#### [Study material]
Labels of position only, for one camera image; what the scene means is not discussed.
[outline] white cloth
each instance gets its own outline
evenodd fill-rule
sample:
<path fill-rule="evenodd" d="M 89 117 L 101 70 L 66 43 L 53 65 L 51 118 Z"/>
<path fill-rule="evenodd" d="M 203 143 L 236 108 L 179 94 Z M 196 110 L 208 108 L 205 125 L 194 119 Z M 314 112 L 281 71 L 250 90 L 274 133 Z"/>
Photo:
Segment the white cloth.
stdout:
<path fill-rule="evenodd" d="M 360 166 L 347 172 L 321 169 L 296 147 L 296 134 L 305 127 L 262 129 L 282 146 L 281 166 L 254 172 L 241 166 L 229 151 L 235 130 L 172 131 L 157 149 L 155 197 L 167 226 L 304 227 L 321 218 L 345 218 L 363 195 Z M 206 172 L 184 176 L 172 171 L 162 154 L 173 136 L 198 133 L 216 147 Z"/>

#### [To do]
Repeat the data exactly as it was given above.

#### [Task solution]
Labels of position only, for one camera image; what the scene means is not discussed.
[outline] white cloth
each instance gets its own outline
evenodd fill-rule
sample:
<path fill-rule="evenodd" d="M 89 117 L 101 70 L 66 43 L 53 65 L 51 118 Z"/>
<path fill-rule="evenodd" d="M 203 143 L 236 108 L 179 94 Z M 196 110 L 208 108 L 205 125 L 194 119 Z M 314 112 L 281 71 L 250 90 L 274 133 Z"/>
Photo:
Segment the white cloth.
stdout:
<path fill-rule="evenodd" d="M 360 166 L 347 172 L 321 169 L 296 147 L 296 134 L 305 127 L 262 129 L 282 146 L 281 166 L 254 172 L 241 166 L 229 151 L 235 130 L 172 131 L 157 149 L 155 197 L 167 226 L 304 227 L 321 218 L 345 218 L 363 195 Z M 206 172 L 184 176 L 172 171 L 162 154 L 173 136 L 198 133 L 216 147 Z"/>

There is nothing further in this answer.